Learning that Fatal Familial Insomnia was inherited, Sonia chose to be tested, and the results couldn't have been worse, she had inherited her mother's disease.

Eric Minikel
Eric Minikel Source: Youtube

Instead of being crushed by the news, Sonia and Eric swung into action. As Sonia Vallabh told NPR in a June 2017 article about that time, she said, "We were finding our way toward a new normal, where this was something that we were going to have to live with and deal with and learn more about."

Both Sonia and Eric quit their jobs and they went back to school to study biology. Sonia found a job in a lab that was studying Huntington's Disease, another of the fatal brain diseases, while Eric brought his data analysis skills to a genetics lab.

By the fall of 2013, Vallabh and Minikel had applied to a Ph.D. program at Harvard University, and they applied to conduct research at the Broad Institute, a joint collaboration of Harvard University and MIT.

Vallabh and Minikel decided to focus their research on the protein in the brain that gives rise to prions called prion protein (PrP). It is encoded by the prion protein gene (PRNP) which is located on human chromosome 20. It is thought that all vertebrates have PrP within their brains and that it is floppy. That means it can spontaneously misfold into different shapes, causing its neighboring PrP to also misfold.

Location of PRNP gene
Location of PRNP gene Source: RicHard-59/Wikimedia Commons 

After meeting a fellow scientist named Jeff Carroll, who was researching his own disease, Huntington's, Vallabh and Minikel partnered with a pharmaceutical company called Ionis, which makes antisense oligonucleotides, or ASOs. These are strands of nucleic acids which are similar to DNA and RNA, and they can either eliminate or else enhance protein production.

Hurdles that Vallabh and Minikel faced on their way to a human trial using ASOs to reduce PrP production were the need to get approval from the U.S. Food and Drug Administration (FDA), the need to create a reliable way to measure PrP levels, proof that ASOs worked in mouse models, and a requirement that they set up a registry of human participants for their trial.

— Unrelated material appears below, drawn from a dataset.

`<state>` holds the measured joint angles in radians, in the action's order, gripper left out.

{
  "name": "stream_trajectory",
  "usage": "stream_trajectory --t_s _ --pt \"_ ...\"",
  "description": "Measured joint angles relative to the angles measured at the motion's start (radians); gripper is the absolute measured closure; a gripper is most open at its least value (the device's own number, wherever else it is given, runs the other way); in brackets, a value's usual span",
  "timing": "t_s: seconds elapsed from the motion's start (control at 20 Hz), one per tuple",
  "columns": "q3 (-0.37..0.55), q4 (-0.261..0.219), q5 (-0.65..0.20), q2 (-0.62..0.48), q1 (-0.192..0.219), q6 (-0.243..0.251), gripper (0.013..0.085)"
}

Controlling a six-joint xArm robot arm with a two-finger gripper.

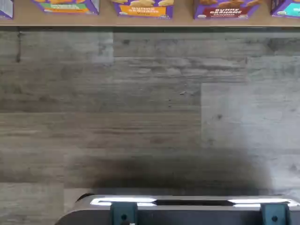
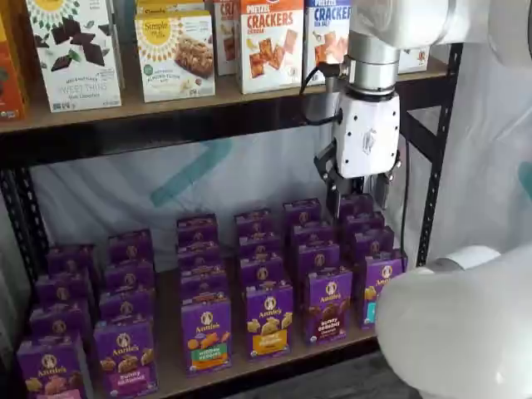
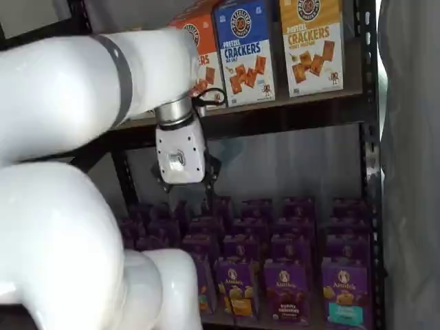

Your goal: Pick up the purple box with a brown patch in the center, on the bottom shelf, the fifth box from the left

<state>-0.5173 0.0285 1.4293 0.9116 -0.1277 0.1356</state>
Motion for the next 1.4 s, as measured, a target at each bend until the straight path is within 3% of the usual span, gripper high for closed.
stream_trajectory --t_s 0.3,0.55,1.0,1.4 --pt "-0.021 0.002 0.033 -0.03 -0.001 0.001 0.013" --pt "-0.006 -0.059 -0.004 -0.049 -0.026 0.034 0.013" --pt "0.08 -0.063 -0.199 -0.122 0.031 -0.014 0.013" --pt "0.135 -0.019 -0.389 -0.232 0.091 -0.09 0.013"
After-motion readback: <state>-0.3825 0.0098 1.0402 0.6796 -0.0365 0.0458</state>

If that wasn't enough, the Minikels also needed to secure over one million dollars a year in funding in order to continue their research.

Rays of hope

As of January 2020, the Minikels had received approval from the FDA, they had over 200 people enrolled in their registry, and their research study to find a Fatal Familiar Insomnia cure was already over-enrolled, comprised of people either suffering from, or at risk of getting prion disease.

In 2016, after undergoing In Vitro Fertilization with Preimplantation Genetic Diagnosis, Vallabh and Minikel had a baby daughter who is free of the disease that killed her grandmother and is threatening the life of her mother. In the spring of 2019, both Sonia and Eric received their Ph.D.s. in Biological and Biomedical Sciences from Harvard.

The Minkels have set up a charity called the Prion Alliance, a 501(c)(3) non-profit organization, to solicit funds for their work.